Extracted data entries
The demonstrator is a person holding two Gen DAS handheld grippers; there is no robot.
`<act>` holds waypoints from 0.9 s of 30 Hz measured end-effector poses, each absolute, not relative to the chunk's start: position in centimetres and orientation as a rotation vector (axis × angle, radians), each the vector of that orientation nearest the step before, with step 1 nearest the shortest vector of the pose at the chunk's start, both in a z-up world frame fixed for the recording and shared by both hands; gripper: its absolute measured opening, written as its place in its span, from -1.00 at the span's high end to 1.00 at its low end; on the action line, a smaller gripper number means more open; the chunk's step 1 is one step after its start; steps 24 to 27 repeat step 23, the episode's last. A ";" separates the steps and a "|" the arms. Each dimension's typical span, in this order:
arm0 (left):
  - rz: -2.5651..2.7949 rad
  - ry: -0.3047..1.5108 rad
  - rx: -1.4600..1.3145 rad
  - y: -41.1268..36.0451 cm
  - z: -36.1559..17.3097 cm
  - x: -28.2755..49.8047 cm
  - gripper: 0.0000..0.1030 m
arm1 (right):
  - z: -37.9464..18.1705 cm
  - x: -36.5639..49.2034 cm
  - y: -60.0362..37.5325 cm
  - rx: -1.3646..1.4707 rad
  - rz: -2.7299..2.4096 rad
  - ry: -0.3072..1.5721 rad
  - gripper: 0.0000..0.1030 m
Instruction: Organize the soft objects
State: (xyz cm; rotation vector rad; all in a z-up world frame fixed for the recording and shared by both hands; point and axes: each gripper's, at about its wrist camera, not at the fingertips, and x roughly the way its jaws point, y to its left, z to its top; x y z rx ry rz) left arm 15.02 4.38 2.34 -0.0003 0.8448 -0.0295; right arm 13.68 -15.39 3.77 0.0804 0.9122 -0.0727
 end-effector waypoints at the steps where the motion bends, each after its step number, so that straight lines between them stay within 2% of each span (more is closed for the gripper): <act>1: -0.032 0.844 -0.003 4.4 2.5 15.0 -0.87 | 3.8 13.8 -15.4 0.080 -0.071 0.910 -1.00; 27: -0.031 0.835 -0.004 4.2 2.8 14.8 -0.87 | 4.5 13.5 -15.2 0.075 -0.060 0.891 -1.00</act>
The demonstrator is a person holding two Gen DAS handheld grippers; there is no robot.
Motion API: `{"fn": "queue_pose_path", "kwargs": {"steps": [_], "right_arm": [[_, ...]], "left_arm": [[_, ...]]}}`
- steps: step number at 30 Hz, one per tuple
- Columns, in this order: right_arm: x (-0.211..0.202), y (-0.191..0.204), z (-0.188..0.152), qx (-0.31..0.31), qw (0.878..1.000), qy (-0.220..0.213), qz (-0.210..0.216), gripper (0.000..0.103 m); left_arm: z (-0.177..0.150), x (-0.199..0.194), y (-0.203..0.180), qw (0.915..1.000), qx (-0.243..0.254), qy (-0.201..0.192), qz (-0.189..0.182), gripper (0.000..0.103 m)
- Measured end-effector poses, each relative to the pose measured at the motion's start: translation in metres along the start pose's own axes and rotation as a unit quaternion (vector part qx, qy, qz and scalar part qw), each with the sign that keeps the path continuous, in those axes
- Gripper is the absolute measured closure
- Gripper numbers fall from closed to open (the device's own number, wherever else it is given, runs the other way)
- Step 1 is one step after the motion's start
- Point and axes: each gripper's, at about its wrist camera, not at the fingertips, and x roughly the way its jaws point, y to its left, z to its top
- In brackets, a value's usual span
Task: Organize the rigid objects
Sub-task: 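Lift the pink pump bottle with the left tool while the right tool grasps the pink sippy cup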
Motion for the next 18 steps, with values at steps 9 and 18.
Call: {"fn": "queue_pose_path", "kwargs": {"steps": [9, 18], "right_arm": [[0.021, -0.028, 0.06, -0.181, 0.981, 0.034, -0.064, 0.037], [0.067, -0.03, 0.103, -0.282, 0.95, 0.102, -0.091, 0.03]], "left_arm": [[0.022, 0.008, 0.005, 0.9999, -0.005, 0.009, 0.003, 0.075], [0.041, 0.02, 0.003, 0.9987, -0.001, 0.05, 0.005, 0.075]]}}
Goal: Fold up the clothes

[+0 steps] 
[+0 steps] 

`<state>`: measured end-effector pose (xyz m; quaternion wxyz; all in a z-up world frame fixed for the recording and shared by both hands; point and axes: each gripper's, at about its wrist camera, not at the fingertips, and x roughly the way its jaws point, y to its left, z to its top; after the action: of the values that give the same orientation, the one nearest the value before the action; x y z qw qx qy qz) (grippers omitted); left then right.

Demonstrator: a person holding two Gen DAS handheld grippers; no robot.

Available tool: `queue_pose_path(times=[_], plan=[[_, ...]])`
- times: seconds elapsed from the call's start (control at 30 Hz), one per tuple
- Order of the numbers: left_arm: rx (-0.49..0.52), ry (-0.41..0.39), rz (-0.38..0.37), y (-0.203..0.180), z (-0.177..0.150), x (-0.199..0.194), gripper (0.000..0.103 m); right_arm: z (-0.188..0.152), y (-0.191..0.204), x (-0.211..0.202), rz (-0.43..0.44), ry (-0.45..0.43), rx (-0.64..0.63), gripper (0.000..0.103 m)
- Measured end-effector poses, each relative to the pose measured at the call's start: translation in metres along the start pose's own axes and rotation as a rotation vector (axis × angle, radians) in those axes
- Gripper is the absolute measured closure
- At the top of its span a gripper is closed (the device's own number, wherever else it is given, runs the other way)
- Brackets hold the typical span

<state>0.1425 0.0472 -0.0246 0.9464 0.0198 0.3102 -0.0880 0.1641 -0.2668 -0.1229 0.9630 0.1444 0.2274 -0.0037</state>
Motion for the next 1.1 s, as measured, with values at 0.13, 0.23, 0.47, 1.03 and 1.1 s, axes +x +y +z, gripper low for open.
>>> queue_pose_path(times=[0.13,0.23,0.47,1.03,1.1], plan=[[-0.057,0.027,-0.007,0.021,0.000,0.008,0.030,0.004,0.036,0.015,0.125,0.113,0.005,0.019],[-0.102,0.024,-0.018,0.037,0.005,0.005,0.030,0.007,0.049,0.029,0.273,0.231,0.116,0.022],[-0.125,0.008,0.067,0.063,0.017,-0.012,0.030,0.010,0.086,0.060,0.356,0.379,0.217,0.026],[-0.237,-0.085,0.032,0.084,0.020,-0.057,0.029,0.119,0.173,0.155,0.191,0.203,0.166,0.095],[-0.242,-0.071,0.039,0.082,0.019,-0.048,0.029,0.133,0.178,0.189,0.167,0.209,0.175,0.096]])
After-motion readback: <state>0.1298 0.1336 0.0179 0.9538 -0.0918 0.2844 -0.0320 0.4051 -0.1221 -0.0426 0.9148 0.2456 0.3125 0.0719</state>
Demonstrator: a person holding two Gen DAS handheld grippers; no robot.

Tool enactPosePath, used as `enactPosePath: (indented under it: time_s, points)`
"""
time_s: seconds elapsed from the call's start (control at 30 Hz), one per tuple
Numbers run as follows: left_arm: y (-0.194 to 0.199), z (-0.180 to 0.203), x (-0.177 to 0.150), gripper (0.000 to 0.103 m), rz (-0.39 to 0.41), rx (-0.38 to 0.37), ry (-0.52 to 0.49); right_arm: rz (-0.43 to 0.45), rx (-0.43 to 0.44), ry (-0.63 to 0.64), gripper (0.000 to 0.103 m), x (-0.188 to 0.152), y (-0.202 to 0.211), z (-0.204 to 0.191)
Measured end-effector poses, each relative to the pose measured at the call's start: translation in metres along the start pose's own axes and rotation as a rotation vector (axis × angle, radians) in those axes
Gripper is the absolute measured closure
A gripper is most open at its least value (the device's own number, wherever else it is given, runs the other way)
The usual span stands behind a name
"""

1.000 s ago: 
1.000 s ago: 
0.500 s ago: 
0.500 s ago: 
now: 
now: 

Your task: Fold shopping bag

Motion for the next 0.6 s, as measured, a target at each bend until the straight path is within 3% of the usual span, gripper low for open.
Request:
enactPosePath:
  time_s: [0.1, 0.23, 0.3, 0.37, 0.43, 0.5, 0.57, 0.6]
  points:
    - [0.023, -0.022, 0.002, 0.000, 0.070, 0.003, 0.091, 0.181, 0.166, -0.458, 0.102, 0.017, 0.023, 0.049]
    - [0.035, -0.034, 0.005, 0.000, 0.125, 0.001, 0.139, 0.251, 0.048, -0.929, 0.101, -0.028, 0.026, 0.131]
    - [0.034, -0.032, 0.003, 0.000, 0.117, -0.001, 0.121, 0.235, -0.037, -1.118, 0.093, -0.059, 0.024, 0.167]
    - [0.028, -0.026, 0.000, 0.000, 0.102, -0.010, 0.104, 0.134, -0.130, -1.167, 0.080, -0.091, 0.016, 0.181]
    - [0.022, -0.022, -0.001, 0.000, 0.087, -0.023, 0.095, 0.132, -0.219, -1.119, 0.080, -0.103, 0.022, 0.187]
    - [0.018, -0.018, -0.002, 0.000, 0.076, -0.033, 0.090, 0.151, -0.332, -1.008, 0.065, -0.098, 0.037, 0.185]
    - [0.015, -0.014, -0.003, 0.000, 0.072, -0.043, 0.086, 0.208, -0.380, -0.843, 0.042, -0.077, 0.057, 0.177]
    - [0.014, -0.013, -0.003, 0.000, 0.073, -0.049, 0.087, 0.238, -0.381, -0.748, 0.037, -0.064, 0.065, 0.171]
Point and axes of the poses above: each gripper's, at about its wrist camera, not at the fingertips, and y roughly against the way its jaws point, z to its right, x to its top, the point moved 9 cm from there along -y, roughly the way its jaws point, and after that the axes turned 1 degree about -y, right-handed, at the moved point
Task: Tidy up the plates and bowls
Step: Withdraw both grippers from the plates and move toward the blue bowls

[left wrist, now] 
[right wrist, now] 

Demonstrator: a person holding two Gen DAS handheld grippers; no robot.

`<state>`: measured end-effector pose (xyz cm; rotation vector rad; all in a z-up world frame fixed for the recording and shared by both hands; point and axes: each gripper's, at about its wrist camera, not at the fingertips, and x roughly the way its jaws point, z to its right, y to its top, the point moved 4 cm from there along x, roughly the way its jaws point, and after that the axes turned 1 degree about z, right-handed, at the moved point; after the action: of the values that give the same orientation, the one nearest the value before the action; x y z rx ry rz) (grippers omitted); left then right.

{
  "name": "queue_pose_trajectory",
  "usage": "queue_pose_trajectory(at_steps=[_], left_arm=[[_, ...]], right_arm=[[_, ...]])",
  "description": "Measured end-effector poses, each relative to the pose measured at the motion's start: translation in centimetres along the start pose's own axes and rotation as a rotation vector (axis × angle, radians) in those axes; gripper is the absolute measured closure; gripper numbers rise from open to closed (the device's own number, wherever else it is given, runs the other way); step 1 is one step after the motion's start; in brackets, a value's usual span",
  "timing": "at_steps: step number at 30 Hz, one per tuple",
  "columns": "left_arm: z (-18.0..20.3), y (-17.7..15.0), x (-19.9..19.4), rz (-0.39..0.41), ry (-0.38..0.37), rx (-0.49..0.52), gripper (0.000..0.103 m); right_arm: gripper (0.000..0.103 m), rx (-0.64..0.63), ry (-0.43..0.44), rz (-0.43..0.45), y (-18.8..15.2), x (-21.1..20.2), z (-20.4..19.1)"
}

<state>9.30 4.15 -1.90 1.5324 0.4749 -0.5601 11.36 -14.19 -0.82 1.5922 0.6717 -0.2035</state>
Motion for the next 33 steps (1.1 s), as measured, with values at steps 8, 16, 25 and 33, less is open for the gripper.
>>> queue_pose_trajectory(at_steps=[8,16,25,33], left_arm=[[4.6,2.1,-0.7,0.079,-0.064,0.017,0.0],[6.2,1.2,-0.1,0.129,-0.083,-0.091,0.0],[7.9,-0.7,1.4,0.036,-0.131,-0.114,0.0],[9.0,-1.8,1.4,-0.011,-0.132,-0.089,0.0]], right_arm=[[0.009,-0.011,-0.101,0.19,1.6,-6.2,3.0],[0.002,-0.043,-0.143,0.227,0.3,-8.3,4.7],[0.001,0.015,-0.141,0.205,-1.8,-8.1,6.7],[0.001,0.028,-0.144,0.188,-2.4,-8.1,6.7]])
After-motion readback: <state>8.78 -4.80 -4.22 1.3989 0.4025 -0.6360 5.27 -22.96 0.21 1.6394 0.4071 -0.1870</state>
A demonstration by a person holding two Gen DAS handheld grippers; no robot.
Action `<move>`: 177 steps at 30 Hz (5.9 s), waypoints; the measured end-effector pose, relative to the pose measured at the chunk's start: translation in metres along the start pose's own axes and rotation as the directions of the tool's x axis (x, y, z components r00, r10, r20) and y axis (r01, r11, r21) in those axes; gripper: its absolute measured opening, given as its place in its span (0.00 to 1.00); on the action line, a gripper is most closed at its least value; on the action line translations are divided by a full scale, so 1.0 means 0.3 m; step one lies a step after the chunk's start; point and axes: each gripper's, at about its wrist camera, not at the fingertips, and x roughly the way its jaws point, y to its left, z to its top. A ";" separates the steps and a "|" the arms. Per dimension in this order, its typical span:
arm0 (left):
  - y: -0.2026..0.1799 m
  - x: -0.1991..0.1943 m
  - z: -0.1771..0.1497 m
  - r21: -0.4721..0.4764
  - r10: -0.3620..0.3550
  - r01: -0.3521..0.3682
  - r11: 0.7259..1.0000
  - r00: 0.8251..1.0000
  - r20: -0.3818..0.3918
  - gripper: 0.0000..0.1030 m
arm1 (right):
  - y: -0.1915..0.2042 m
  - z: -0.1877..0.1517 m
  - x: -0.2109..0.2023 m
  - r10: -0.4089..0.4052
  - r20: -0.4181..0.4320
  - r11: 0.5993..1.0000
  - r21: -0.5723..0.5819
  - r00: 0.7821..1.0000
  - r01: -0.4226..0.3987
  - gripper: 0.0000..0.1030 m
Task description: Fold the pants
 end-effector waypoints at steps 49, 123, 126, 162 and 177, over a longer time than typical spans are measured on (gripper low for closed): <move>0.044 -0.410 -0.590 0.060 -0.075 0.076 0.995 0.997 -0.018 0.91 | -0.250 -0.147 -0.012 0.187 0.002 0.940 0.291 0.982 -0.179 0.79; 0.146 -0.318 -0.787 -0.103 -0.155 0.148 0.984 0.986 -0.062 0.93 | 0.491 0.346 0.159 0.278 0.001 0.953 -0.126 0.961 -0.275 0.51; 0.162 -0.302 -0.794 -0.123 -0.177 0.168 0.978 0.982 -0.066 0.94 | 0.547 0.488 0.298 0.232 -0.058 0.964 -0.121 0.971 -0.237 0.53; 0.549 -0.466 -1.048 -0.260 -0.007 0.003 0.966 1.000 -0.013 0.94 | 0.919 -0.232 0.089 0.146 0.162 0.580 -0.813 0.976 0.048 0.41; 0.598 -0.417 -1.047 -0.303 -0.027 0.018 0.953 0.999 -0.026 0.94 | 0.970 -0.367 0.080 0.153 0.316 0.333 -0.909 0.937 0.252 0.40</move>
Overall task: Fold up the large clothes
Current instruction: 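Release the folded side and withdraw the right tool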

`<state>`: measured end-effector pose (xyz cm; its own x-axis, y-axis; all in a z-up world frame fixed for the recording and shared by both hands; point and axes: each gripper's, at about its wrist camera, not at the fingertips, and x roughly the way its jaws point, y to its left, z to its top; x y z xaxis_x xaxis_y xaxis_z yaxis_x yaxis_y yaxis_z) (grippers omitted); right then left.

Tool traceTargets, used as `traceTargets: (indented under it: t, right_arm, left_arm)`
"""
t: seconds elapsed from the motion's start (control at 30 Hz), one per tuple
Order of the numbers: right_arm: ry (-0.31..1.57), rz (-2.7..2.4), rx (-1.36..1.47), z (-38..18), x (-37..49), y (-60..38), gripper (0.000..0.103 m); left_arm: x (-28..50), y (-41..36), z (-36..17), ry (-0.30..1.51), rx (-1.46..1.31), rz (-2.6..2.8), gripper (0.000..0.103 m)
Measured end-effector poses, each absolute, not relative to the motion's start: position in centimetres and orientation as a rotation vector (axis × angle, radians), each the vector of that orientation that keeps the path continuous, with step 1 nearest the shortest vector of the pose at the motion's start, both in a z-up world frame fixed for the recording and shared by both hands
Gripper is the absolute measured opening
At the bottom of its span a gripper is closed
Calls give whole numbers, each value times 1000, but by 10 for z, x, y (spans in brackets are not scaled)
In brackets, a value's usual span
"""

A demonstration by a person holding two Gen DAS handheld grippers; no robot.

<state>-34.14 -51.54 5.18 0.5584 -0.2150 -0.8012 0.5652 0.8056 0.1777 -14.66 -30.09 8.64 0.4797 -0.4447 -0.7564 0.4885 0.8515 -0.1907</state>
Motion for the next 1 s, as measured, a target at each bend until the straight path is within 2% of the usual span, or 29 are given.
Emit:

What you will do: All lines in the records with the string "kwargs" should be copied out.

Response to the exercise:
Motion API: `{"fn": "queue_pose_path", "kwargs": {"steps": [_], "right_arm": [[_, ...]], "left_arm": [[_, ...]]}}`
Call: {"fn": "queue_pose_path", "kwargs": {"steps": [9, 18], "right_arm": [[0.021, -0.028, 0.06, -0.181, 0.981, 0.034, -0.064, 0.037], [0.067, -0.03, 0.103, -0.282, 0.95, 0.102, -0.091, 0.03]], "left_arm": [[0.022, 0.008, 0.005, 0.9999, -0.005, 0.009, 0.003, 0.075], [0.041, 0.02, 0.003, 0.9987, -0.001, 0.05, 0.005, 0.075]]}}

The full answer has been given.